[[ Data excerpts, beginning ]]
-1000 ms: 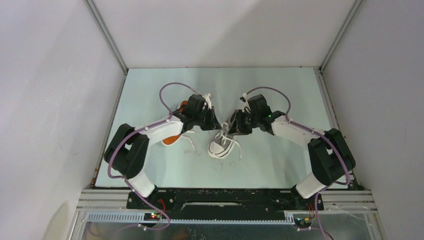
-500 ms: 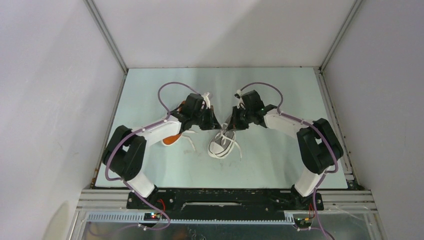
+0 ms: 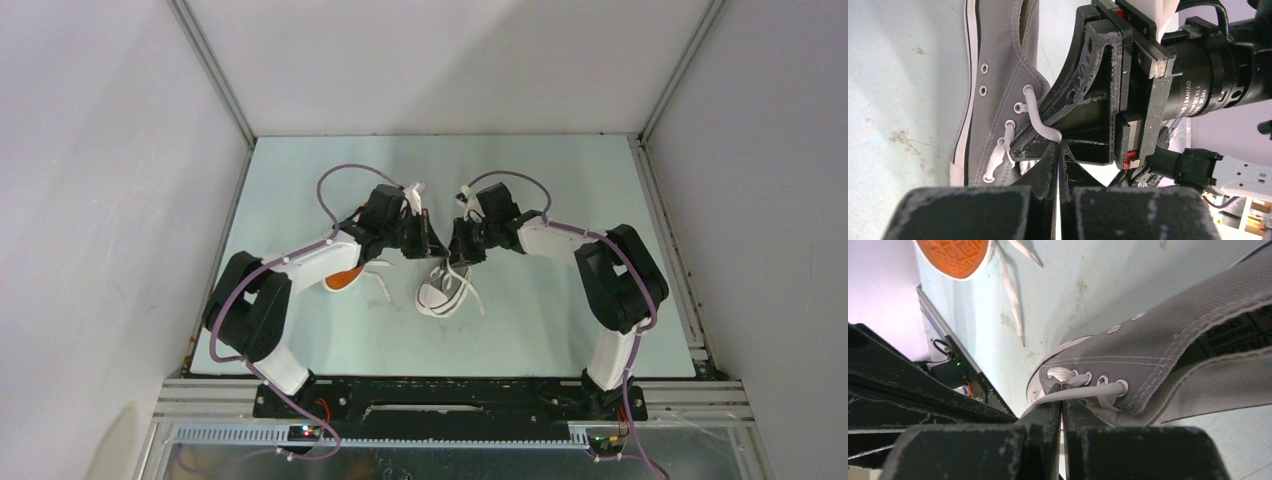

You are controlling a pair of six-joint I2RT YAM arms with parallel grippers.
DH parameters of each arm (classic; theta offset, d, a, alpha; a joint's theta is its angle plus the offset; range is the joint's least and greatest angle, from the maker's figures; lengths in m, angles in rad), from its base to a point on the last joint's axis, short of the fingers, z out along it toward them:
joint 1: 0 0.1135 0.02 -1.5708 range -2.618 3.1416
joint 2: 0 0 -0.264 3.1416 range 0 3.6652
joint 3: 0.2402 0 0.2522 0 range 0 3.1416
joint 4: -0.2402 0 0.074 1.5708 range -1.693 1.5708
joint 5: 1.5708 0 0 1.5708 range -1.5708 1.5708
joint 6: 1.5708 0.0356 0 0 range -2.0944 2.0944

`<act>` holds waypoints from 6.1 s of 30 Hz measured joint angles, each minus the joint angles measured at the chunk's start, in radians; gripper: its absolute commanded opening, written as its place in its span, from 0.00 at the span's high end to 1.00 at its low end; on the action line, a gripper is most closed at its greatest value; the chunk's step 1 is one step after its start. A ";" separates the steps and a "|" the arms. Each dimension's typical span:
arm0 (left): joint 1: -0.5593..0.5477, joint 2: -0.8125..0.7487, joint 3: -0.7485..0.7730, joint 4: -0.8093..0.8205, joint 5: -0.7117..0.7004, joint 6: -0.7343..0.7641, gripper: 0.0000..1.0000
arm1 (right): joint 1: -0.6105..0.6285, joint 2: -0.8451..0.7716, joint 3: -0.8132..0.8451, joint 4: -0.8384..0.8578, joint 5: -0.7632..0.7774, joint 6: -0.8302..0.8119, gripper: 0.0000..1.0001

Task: Tie the shoes

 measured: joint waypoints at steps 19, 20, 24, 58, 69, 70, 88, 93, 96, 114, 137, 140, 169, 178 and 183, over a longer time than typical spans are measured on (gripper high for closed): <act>0.005 -0.223 -0.178 -0.109 -0.131 0.031 0.46 | -0.031 0.021 -0.037 0.108 -0.220 0.006 0.93; 0.005 -0.244 -0.198 -0.117 -0.140 0.034 0.46 | -0.031 0.024 -0.037 0.112 -0.224 0.006 0.93; -0.013 -0.281 -0.261 -0.149 -0.181 0.037 0.48 | -0.030 0.034 -0.039 0.122 -0.237 0.008 0.91; -0.125 -0.077 -0.132 -0.218 -0.250 0.083 1.00 | -0.026 0.043 -0.042 0.144 -0.253 0.011 0.77; -0.070 -0.144 -0.142 -0.143 -0.262 0.088 1.00 | -0.017 0.043 -0.042 0.090 -0.248 -0.002 0.70; -0.057 -0.144 -0.142 -0.135 -0.257 0.087 1.00 | -0.017 0.043 -0.042 0.089 -0.249 -0.004 0.69; 0.010 -0.028 -0.066 -0.042 -0.171 0.025 1.00 | -0.008 0.072 -0.042 0.172 -0.292 0.008 0.61; 0.023 -0.027 -0.043 -0.017 -0.162 -0.001 1.00 | -0.003 0.073 -0.042 0.192 -0.305 0.010 0.60; 0.029 -0.021 -0.043 -0.002 -0.145 -0.021 1.00 | -0.001 0.075 -0.042 0.202 -0.309 0.013 0.60; 0.046 -0.007 -0.179 0.203 -0.069 -0.235 1.00 | 0.019 0.079 -0.077 0.304 -0.265 0.085 0.97; 0.047 -0.183 -0.186 0.033 -0.163 -0.085 0.58 | 0.097 -0.097 0.125 -0.330 0.333 -0.111 1.00; 0.047 -0.195 -0.186 0.012 -0.163 -0.067 0.58 | 0.125 -0.091 0.230 -0.406 0.394 -0.138 1.00; 0.048 -0.245 -0.235 0.222 -0.118 -0.051 0.55 | 0.167 0.092 0.647 -0.615 0.441 -0.204 1.00; 0.048 -0.168 -0.226 0.306 -0.111 -0.072 0.67 | 0.135 0.092 0.647 -0.603 0.342 -0.194 1.00; 0.048 -0.139 -0.210 0.330 -0.101 -0.084 0.72 | 0.113 0.092 0.647 -0.578 0.287 -0.181 1.00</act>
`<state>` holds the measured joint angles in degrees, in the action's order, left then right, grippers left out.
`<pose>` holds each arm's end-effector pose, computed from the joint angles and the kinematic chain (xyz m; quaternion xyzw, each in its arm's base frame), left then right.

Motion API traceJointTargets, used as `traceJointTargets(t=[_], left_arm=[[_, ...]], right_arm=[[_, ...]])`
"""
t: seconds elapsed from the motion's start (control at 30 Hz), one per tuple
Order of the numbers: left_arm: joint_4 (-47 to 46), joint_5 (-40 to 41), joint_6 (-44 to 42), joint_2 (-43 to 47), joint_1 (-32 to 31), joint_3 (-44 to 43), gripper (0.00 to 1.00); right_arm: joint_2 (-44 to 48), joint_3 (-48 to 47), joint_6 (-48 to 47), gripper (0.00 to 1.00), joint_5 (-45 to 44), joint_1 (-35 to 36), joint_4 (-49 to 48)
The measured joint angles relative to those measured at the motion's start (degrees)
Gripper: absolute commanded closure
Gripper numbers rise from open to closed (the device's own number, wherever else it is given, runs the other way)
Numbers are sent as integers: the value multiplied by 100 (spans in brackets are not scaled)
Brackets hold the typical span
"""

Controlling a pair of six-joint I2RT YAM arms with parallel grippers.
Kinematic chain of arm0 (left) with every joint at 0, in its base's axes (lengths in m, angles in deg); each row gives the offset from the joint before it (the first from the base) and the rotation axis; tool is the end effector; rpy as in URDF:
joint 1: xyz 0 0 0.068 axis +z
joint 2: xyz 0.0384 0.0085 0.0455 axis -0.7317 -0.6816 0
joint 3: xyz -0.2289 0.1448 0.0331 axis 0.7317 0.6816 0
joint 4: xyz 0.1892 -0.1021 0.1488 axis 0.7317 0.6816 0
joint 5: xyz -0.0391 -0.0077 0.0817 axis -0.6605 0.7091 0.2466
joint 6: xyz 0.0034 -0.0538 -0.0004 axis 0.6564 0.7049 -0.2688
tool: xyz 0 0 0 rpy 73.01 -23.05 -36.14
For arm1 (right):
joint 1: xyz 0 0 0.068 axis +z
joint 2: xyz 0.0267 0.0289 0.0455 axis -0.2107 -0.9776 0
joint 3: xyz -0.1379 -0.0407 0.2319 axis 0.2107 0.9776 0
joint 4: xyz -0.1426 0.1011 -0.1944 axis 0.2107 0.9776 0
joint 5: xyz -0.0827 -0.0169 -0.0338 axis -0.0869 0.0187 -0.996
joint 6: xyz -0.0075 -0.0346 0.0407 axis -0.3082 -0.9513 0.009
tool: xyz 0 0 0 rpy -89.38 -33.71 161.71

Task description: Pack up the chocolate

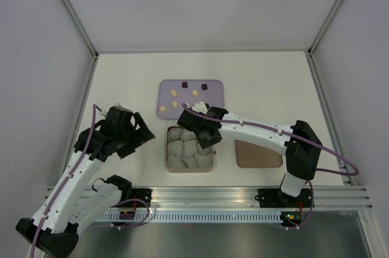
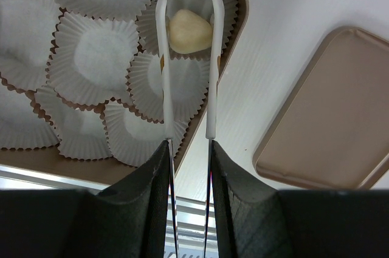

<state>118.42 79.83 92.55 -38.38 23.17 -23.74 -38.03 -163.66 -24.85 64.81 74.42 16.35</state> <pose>0.1194 -0.0487 0.3025 -0.2611 0.9222 -0.1372 0.2500 0.1694 0.2966 0.2523 -0.1977 0.9582 -0.0164 0.2060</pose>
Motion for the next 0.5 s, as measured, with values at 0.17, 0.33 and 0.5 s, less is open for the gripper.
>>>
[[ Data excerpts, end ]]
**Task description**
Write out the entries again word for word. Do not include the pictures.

**Task solution**
-1000 ms: 
-500 ms: 
+0 ms: 

You are controlling a pair of six-joint I2RT YAM arms with parallel grippers.
DH parameters of each arm (classic; theta offset, d, a, alpha; a joint's theta is its angle plus the offset; range is the joint's least and greatest angle, from the maker's figures; lengths in m, angles in rad), from its base to a point on the last joint's axis, short of the fingers, z out along it toward them:
joint 1: 0 0.1135 0.02 -1.5708 range -2.618 3.1416
joint 2: 0 0 -0.264 3.1416 range 0 3.6652
joint 3: 0.2402 0 0.2522 0 range 0 3.1416
joint 4: -0.2402 0 0.074 1.5708 range -1.693 1.5708
joint 5: 1.5708 0 0 1.5708 range -1.5708 1.5708
joint 6: 1.5708 0.0356 0 0 range -2.0944 2.0944

`<act>` holds waypoints from 6.1 s of 30 Hz measured joint angles, each minus the joint angles measured at the chunk's start, in radians; gripper: its absolute commanded opening, written as its place in its span, from 0.00 at the span's high end to 1.00 at its low end; on the action line, a gripper is most closed at its greatest value; the chunk's step 1 is one step after its start. A ";" separates the steps and a "|" the arms. Each dimension's typical span:
arm0 (left): joint 1: -0.5593..0.5477, joint 2: -0.8125..0.7487, joint 3: -0.7485..0.7730, joint 4: -0.8093..0.8205, joint 5: -0.7117..0.7004, joint 6: -0.7343..0.7641, gripper: 0.0000..1.0000
arm1 (right): joint 1: -0.6105..0.6285, joint 2: -0.8451..0.7716, joint 3: -0.8132..0.8451, joint 4: -0.8384..0.8578, joint 5: -0.7632..0.7774, joint 6: -0.8302..0.8119, gripper: 0.0000..1.0001

Task: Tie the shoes

 measured: joint waypoints at steps 19, 20, 24, 58, 69, 70, 88, 93, 96, 114, 137, 140, 169, 178 and 183, over a longer time than typical spans are measured on (gripper high for closed): <act>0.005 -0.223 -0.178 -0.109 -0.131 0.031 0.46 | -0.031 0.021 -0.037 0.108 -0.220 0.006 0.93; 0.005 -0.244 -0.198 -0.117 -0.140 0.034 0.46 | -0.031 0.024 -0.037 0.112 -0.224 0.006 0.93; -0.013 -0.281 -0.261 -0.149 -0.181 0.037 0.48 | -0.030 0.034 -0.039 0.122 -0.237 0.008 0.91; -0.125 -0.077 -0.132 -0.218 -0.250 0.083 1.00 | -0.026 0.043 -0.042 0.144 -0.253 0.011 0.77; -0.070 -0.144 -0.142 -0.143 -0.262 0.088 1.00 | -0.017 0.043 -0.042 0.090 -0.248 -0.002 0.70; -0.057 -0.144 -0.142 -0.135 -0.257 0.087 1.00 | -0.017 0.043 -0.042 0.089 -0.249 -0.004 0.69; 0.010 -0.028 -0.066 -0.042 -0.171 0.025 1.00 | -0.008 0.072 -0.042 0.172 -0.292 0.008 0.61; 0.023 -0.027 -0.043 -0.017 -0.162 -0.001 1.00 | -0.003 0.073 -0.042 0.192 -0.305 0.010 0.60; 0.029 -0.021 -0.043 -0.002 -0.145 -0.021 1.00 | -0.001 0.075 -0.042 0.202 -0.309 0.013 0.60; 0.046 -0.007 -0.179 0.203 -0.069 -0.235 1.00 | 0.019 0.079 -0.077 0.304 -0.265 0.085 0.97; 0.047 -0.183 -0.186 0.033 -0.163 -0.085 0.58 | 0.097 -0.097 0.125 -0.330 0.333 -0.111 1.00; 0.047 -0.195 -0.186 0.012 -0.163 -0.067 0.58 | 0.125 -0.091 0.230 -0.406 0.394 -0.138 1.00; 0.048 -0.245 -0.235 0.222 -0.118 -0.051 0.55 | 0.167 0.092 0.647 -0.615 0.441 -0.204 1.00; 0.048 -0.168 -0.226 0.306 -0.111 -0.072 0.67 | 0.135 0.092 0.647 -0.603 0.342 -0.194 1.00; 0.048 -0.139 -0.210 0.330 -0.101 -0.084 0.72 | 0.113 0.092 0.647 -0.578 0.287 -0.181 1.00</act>
`<state>` holds the measured joint angles in degrees, in the action's order, left then right, grippers left out.
`<pose>` holds each arm's end-effector pose, computed from the joint angles and the kinematic chain (xyz m; quaternion xyzw, each in its arm's base frame), left then right.

Motion API traceJointTargets, used as `traceJointTargets(t=[_], left_arm=[[_, ...]], right_arm=[[_, ...]])`
"""
t: seconds elapsed from the motion's start (control at 30 Hz), one per tuple
Order of the numbers: left_arm: joint_4 (-47 to 46), joint_5 (-40 to 41), joint_6 (-44 to 42), joint_2 (-43 to 47), joint_1 (-32 to 31), joint_3 (-44 to 43), gripper (0.00 to 1.00); right_arm: joint_2 (-44 to 48), joint_3 (-48 to 47), joint_6 (-48 to 47), gripper (0.00 to 1.00), joint_5 (-45 to 44), joint_1 (-35 to 36), joint_4 (-49 to 48)
The measured joint angles relative to those measured at the motion's start (degrees)
Gripper: absolute commanded closure
Gripper numbers rise from open to closed (the device's own number, wherever else it is given, runs the other way)
Numbers are sent as integers: the value multiplied by 100 (spans in brackets are not scaled)
Brackets hold the typical span
"""

Controlling a pair of six-joint I2RT YAM arms with parallel grippers.
Kinematic chain of arm0 (left) with every joint at 0, in its base's axes (lengths in m, angles in deg); each row gives the offset from the joint before it (the first from the base) and the rotation axis; tool is the end effector; rpy as in URDF:
joint 1: xyz 0 0 0.068 axis +z
joint 2: xyz 0.0384 0.0085 0.0455 axis -0.7317 -0.6816 0
joint 3: xyz -0.2289 0.1448 0.0331 axis 0.7317 0.6816 0
joint 4: xyz 0.1892 -0.1021 0.1488 axis 0.7317 0.6816 0
joint 5: xyz -0.0391 -0.0077 0.0817 axis -0.6605 0.7091 0.2466
joint 6: xyz 0.0034 -0.0538 -0.0004 axis 0.6564 0.7049 -0.2688
tool: xyz 0 0 0 rpy 73.01 -23.05 -36.14
For arm1 (right):
joint 1: xyz 0 0 0.068 axis +z
joint 2: xyz 0.0267 0.0289 0.0455 axis -0.2107 -0.9776 0
joint 3: xyz -0.1379 -0.0407 0.2319 axis 0.2107 0.9776 0
joint 4: xyz -0.1426 0.1011 -0.1944 axis 0.2107 0.9776 0
joint 5: xyz -0.0827 -0.0169 -0.0338 axis -0.0869 0.0187 -0.996
joint 6: xyz -0.0075 -0.0346 0.0407 axis -0.3082 -0.9513 0.009
tool: xyz 0 0 0 rpy -89.38 -33.71 161.71

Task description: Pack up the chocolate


<state>118.42 79.83 92.55 -38.38 23.17 -23.74 -38.03 -163.66 -24.85 64.81 74.42 16.35</state> <pose>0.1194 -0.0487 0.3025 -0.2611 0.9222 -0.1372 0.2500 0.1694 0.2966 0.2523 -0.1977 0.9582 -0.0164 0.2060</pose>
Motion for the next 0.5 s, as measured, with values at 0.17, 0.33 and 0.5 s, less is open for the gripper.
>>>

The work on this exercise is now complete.